Dar. Recibir. Canje pudoroso. Genuino. Sin aspavientos.
Voluntario. Aunque regido. Obligatoriedad de lo simbólico. Evasiva igualdad en
el intercambio.
Excesivo, se dice, era el carácter de Marcel Mauss,
iniciador de la moderna etnología francesa. Tan febril, acaso, como lo fuera el
propio final de Siglo XIX, Mauss abre camino con su Ensayo sobre el don, para comprender que dar y recibir forman parte,
desde las “sociedades arcaicas”, de un sentido de reciprocidad que atañe
esencialmente al orden simbólico.
Mientras la mercancía en el capitalismo es el objeto
dotado de valor de cambio, fuera de esta lógica, lo intercambiado cobra vida a
través de un peso simbólico que refleja el reconocimiento mutuo entre los
sujetos que interactúan, escribe Fernando Giobellina.
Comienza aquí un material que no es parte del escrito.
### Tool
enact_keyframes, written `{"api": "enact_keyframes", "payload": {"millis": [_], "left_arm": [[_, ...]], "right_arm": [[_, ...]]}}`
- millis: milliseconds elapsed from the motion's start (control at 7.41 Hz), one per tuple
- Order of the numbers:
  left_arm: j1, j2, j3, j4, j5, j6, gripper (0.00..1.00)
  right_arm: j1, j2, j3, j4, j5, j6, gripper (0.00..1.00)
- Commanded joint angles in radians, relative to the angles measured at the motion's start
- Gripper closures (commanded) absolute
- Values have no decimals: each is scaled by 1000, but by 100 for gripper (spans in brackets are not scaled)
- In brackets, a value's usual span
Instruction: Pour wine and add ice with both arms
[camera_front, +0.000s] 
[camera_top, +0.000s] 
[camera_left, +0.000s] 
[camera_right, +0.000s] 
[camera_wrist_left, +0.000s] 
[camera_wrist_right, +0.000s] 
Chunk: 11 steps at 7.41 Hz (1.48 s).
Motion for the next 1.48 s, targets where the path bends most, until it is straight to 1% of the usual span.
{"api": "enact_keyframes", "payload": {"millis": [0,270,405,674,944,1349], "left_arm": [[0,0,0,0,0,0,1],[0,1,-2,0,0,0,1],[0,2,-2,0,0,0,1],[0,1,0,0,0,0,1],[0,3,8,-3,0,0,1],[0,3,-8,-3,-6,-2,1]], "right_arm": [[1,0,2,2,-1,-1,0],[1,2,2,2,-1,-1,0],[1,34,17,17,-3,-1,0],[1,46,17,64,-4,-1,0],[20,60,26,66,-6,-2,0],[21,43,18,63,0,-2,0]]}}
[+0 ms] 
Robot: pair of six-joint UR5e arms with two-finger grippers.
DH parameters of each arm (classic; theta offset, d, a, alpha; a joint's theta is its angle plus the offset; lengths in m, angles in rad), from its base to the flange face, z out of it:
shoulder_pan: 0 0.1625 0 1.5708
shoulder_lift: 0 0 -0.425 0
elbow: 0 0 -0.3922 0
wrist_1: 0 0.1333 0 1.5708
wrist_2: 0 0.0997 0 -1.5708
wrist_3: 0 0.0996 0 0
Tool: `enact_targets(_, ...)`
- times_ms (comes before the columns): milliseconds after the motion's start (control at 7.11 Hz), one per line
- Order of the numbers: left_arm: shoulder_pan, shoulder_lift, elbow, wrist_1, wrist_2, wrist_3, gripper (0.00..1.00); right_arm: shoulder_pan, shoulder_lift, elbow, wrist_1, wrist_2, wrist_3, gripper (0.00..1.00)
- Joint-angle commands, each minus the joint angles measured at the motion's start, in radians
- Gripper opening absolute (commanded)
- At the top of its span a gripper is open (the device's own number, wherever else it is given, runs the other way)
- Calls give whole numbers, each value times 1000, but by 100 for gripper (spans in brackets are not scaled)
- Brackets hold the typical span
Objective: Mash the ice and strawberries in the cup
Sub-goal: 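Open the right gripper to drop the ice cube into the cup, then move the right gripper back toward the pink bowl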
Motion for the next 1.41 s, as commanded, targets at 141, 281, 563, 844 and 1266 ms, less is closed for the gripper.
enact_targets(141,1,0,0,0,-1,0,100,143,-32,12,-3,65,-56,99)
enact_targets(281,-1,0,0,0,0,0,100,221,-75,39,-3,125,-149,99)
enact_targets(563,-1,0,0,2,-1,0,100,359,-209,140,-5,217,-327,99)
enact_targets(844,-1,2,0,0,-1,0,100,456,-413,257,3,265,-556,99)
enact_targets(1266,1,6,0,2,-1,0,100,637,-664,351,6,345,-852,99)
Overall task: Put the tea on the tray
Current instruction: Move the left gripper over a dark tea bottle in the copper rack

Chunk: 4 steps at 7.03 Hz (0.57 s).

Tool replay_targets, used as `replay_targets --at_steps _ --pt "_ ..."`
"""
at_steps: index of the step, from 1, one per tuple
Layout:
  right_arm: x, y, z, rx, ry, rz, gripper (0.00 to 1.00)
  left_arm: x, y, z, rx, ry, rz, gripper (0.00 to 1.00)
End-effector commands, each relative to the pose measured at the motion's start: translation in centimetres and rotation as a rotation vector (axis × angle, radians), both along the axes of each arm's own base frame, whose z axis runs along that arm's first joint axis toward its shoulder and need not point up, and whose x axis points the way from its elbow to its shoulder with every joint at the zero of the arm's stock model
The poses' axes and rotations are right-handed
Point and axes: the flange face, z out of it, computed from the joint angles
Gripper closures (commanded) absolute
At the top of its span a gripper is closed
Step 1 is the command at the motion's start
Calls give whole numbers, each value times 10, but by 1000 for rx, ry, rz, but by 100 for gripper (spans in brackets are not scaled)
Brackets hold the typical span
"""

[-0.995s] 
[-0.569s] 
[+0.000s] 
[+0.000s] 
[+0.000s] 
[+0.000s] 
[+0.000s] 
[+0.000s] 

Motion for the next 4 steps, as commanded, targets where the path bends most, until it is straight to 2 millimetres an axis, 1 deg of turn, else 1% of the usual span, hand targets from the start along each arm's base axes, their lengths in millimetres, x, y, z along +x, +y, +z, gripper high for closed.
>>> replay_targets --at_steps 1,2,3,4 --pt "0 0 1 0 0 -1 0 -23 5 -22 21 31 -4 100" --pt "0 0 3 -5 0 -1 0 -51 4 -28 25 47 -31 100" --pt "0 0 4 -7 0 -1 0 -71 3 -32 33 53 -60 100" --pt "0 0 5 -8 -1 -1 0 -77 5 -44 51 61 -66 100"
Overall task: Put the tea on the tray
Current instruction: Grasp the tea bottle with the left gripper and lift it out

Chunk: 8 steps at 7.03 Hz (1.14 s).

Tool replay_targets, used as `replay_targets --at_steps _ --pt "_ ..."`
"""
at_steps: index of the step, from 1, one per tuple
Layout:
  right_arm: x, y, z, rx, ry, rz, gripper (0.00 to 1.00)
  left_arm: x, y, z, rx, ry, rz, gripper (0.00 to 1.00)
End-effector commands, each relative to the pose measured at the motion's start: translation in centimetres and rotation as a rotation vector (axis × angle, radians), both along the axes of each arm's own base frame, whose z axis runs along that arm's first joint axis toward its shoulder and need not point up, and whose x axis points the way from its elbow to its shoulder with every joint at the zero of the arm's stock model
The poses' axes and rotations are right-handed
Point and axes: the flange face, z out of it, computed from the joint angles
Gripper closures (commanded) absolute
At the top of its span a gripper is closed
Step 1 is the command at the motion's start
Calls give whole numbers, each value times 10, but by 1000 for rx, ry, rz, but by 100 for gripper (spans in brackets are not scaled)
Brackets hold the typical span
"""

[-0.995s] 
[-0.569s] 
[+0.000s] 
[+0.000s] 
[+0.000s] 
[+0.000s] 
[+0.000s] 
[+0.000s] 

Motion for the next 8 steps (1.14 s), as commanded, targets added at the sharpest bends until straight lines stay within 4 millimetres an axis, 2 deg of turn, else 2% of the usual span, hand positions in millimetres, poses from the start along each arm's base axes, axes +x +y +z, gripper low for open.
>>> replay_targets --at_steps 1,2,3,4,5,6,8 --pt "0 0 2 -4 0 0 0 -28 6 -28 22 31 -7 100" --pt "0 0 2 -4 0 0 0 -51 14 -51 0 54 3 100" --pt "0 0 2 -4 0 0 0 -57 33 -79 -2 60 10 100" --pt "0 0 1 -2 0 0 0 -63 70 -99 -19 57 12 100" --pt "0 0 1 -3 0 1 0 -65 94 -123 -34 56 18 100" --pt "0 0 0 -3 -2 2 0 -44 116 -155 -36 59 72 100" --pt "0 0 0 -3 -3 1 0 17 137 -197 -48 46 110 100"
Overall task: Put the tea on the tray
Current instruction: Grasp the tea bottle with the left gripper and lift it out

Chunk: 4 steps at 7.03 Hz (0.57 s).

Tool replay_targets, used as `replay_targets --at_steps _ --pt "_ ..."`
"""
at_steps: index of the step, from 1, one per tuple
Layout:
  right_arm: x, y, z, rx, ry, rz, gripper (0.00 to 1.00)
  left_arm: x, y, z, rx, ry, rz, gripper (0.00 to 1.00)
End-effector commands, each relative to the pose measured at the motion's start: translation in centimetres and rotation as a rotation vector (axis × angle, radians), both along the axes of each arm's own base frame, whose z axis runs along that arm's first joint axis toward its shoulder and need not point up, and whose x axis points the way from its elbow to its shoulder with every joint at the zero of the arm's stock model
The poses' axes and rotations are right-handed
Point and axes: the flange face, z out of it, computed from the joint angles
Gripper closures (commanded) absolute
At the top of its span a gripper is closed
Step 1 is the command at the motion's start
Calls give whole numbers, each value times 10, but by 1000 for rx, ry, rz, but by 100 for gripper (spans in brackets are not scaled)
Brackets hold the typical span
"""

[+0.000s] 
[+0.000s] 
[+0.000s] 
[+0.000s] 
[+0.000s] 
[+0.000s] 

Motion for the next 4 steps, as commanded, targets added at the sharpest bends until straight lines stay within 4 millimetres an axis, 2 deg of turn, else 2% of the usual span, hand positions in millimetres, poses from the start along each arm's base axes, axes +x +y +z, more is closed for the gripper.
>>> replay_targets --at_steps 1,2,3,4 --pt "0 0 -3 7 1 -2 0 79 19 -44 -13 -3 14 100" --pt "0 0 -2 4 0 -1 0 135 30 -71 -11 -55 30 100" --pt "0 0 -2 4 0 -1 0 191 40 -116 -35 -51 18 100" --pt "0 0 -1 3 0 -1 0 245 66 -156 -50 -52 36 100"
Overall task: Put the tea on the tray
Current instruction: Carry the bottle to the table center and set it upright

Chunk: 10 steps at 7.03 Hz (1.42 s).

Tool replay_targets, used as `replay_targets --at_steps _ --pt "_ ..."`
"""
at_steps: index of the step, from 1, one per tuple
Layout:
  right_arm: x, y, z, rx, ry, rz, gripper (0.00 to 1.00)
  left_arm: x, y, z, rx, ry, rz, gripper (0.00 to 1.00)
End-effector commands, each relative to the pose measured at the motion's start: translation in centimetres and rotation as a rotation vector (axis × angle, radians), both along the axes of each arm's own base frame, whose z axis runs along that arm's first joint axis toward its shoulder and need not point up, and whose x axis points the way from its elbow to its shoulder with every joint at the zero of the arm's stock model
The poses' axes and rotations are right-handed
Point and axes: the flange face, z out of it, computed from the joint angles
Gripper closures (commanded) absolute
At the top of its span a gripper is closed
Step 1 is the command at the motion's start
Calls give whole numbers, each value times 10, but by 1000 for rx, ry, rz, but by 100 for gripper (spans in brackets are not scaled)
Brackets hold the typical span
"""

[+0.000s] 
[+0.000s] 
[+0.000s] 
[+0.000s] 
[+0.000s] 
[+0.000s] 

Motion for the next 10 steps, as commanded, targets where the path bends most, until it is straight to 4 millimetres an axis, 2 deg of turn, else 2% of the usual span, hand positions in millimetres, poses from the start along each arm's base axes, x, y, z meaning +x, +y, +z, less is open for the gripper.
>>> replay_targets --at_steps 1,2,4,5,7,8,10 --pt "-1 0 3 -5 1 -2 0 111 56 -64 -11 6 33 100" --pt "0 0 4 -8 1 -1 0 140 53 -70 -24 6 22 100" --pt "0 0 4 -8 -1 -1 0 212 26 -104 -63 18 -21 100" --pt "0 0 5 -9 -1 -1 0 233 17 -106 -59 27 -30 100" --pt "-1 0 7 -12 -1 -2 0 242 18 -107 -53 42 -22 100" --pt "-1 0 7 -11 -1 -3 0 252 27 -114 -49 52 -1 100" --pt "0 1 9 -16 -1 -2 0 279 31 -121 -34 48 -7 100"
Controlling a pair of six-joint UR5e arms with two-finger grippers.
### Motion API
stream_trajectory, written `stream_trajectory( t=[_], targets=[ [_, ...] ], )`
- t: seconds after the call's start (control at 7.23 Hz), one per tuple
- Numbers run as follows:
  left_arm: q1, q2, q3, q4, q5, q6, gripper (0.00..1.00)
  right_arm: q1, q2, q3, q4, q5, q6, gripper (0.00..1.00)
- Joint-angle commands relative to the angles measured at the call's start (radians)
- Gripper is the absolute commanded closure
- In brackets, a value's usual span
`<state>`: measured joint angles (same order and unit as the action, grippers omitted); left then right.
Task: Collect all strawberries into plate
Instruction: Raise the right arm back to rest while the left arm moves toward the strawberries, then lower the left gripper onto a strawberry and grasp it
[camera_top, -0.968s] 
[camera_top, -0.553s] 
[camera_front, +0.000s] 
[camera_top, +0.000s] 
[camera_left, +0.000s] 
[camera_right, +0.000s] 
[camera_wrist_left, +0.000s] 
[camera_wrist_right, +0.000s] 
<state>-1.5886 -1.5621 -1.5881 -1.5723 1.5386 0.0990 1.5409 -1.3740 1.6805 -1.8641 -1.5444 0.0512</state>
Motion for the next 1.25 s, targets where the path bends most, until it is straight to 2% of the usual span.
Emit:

El anverso de esta idea deviene entonces de la
supresión de su aspecto central: el reconocimiento mutuo.
Ahí donde uno de los
participantes se mira o coloca por encima del otro, el sistema de los dones,
dar y recibir en el reconocimiento mutuo, queda anulado.
Amar al prójimo era lo que mejor sabía hacer Picket
Ellis.
O al menos, eso gustaba decir de sí el altruista personaje que Virginia Woolf
construye para uno de los relatos que escribirá en torno a las famosas
recepciones que solían dar Richard y Clarissa Dalloway, en su casa de
Westmister.
En una de éstas, Ellis, desprecia a los asistentes,
mascullando cuánto quisiera decirles: “He hecho más por el prójimo en un día
que todos ustedes en toda su vida”.
Porque él, protagonista de El hombre que quería a su prójimo, es
frente a sus propios ojos, “un sabio y paciente servidor de la humanidad”. Y él,
que en la fiesta no (re)conoce a nadie, ni es (re)conocido por nadie, tiene el derecho
a que toda esa gente sepa los elogios que las personas a quienes desinteresadamente ha ayudado, dicen de
él.
Mauss funda el Instituto de Etnología, en París, el
mismo año, 1925, que aparece La señora
Dalloway, de Woolf. Intento común por aprehender los enigmas de lo humano.
Qué rige la justeza del intercambio, una de ellas.
Para el etnólogo, el reconocimiento como iguales. Para
la novelista, la pudorosa discreción en el acto del donante. En ambos, el
desprecio a los muchos Ellis cuyo narcisismo pedestre puebla nuestra época. Por
ese mundo interior al que le urge ser (re)conocido, justo por aquellos dones
que no tiene.
Aquel cuya falta de pudor, expresa su vacuidad.